Probabilmente ce ne sono solo 27 per non contraddire l’Ingegner John Elkann, che in un’intervista rilasciata al Corriere della Sera, sempre nel mese di luglio, ha attaccato pesantemente la vecchia gestione dichiarando che “le penalità che la Juve ha subito non le ha avute per niente, c’erano stati comportamenti giudicati inaccettabili e come tali sono stati puniti dalle autorità sportive. La differenza con il Milan si spiega semplicemente con il fatto che per i rossoneri la responsabilità di quei comportamenti è ricaduta su consulenti esterni”.
Neanche Paolo Ziliani, Candido Cannavò o Massimo Moratti avrebbe saputo dire di meglio.
E allora è meglio che ci mettiamo il cuore in pace. Per il nostro azionista di riferimento, la Juve “umbertiana” era amministrata da dei loschi figuri che si sono macchiati di “comportamenti riprovevoli” e che rappresentano “un capitolo triste nella storia della Juventus” (per citare due altre “felici” espressioni dell’Ing Elkann). Per John Elkann gli scudetti certamente non sono 29. Forse sono 27. Molto più probabilmente sono 22. O forse, più semplicemente, all’Ing. Elkann non interessa minimamente il numero di scudetti conquistati dalla Juventus.
Nella medesima intervista al Corriere, l’Ingegner Elkann si è occupato anche di plusvalenze. Eravamo – è bene ricordarlo - nel bel mezzo della plusvalenzopoli di Inter e Milan. Mentre le due squadre ambrosiane erano nell’occhio del ciclone per la vicenda delle plusvalenze gonfiate sugli scambi incrociati di giocatori, John Elkann ha assestato un altro duro colpo alla Triade e alla Juventus. “Le spese di Moggi e Giraudo erano insostenibili, avevano supplito con le plusvalenze ma non si poteva continuare così”. Bisognerebbe forse spiegare all’Ing. Elkann la differenza tra una “plusvalenza alla Zidane” ed una plusvalenza alla “Simone Brunelli” secondo il rito ambrosiano.
Mi sembra quindi assolutamente appropriato che la storia della Juventus riportata sul sito internet termini con queste parole: “il 27 maggio muore Umberto Agnelli. L'arrivo di Fabio Capello sulla panchina bianconera costituisce il capitolo finale dello straordinario binomio Umberto Agnelli - Juventus iniziato quando, a soli 22 anni, diventò il più giovane Presidente della storia della squadra bianconera”. Più precisamente, il 27 maggio 2004, con la morte del Dott. Umberto Agnelli, termina la storia di un grande amore. Quello tra la Juventus e la famiglia Agnelli.

sabato 11 agosto 2007

giovedì 21 giugno 2007

Incredibile, ma vero


Sul sito ufficiale della Juve (http://www.juventus.com/) viene citato lo scudetto 2005/2006.
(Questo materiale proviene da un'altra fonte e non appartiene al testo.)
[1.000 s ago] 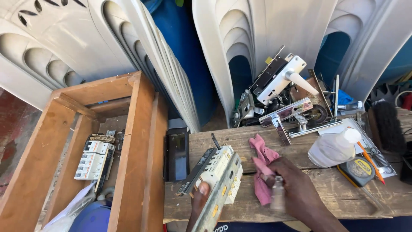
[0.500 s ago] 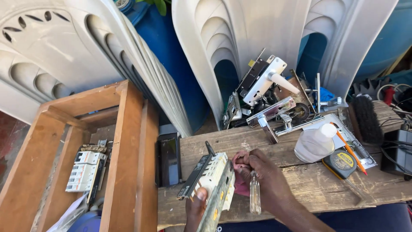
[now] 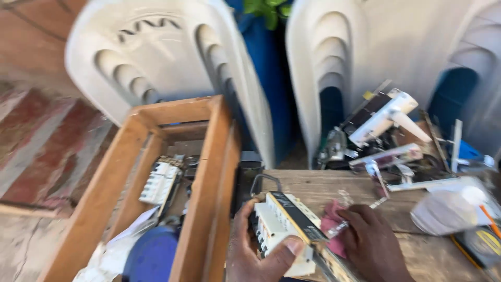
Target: Disassembling a lock mechanism and electrical circuit breakers using a screwdriver and cloth.
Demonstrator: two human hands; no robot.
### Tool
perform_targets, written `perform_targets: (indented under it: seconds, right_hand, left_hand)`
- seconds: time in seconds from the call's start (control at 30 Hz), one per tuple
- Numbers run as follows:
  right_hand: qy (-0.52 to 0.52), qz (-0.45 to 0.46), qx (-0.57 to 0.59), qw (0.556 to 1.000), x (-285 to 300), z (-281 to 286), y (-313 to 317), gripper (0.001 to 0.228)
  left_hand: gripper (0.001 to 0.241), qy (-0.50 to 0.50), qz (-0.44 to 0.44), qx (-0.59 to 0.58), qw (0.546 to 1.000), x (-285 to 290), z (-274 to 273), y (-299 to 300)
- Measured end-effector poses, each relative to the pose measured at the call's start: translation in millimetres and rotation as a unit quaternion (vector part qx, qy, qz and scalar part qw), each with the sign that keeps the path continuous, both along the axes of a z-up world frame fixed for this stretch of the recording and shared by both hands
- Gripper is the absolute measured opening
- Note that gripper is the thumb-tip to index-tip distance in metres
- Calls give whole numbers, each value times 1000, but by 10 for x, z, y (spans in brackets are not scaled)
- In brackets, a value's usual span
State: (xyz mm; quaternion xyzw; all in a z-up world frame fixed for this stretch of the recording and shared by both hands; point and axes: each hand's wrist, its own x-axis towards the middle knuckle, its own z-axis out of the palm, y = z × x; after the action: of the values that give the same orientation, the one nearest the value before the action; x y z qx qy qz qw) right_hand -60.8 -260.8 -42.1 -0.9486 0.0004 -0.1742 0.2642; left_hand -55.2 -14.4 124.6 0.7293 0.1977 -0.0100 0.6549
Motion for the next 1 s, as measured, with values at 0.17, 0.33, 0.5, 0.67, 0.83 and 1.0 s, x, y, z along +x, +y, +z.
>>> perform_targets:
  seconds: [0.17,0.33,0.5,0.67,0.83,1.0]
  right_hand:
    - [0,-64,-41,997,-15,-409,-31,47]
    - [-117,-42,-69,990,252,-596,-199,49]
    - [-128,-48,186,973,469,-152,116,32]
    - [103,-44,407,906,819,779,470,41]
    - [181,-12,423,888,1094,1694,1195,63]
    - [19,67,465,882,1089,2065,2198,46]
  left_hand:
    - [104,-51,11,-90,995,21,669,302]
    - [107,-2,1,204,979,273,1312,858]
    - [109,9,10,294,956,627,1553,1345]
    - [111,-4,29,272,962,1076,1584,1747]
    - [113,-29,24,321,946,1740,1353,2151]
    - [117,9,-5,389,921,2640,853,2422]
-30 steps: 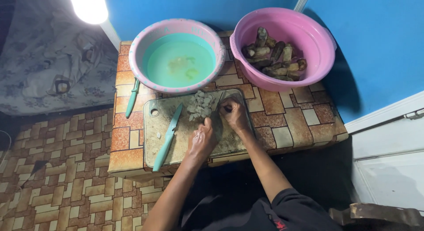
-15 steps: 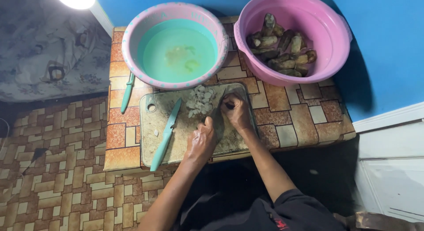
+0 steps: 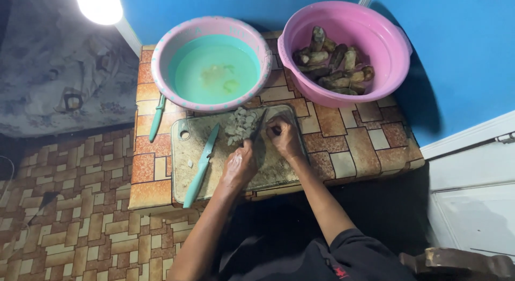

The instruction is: Peeling and finely dicing plantains on a wooden board using a knife.

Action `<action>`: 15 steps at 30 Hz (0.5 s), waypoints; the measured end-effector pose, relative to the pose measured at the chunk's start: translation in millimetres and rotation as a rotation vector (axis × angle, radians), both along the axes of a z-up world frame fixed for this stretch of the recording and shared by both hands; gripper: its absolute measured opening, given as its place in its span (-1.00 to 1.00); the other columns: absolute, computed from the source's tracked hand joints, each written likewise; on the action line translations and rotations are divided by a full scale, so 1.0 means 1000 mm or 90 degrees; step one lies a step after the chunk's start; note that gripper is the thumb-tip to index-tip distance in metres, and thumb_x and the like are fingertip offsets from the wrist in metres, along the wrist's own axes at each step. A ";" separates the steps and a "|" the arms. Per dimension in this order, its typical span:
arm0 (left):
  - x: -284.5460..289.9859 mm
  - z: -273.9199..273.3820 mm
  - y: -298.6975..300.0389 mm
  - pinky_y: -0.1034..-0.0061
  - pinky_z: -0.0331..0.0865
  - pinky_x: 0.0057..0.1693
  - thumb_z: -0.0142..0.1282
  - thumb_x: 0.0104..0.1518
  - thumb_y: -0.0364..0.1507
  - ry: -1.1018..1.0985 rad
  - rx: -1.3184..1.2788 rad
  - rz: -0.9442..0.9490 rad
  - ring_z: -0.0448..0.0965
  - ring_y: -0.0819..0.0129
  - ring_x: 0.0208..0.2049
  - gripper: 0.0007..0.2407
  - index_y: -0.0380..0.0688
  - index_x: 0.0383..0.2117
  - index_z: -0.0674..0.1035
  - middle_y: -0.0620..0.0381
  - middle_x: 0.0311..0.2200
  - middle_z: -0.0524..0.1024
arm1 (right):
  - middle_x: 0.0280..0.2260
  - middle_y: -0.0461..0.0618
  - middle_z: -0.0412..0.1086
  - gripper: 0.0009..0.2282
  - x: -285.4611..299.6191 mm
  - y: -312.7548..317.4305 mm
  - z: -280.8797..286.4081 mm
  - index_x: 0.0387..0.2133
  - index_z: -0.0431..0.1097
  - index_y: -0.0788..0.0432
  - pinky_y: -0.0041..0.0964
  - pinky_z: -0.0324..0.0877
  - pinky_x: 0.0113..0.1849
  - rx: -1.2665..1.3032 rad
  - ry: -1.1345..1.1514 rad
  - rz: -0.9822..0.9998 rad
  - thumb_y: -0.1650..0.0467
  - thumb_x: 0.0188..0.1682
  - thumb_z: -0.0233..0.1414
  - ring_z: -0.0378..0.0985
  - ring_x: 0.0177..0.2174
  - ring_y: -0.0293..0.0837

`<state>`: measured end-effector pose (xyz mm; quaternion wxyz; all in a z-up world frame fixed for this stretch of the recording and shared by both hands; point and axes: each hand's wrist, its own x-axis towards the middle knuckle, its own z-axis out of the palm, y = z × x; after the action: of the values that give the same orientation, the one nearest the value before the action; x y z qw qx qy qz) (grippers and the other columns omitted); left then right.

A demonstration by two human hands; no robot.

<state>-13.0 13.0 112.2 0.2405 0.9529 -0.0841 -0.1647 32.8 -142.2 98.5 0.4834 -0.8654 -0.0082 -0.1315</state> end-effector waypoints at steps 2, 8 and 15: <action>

"Per un esterno sinistro che arriva, un altro saluta la Juventus. Federico Balzaretti è stato ceduto alla Fiorentina. Il difensore torinese lascia dopo due stagioni in bianconero in cui ha collezionato 68 presenze (20 in Serie A, 37 in B, 7 in Coppa Italia e 4 in Champions League) e realizzato due reti, contribuendo alla vittoria del campionato di Serie B 2006/07 e allo Scudetto (poi revocato) 2005/06".

Meglio tardi che mai.

E ora magari aggiorniamo il palmares. Perché sono sempre 29.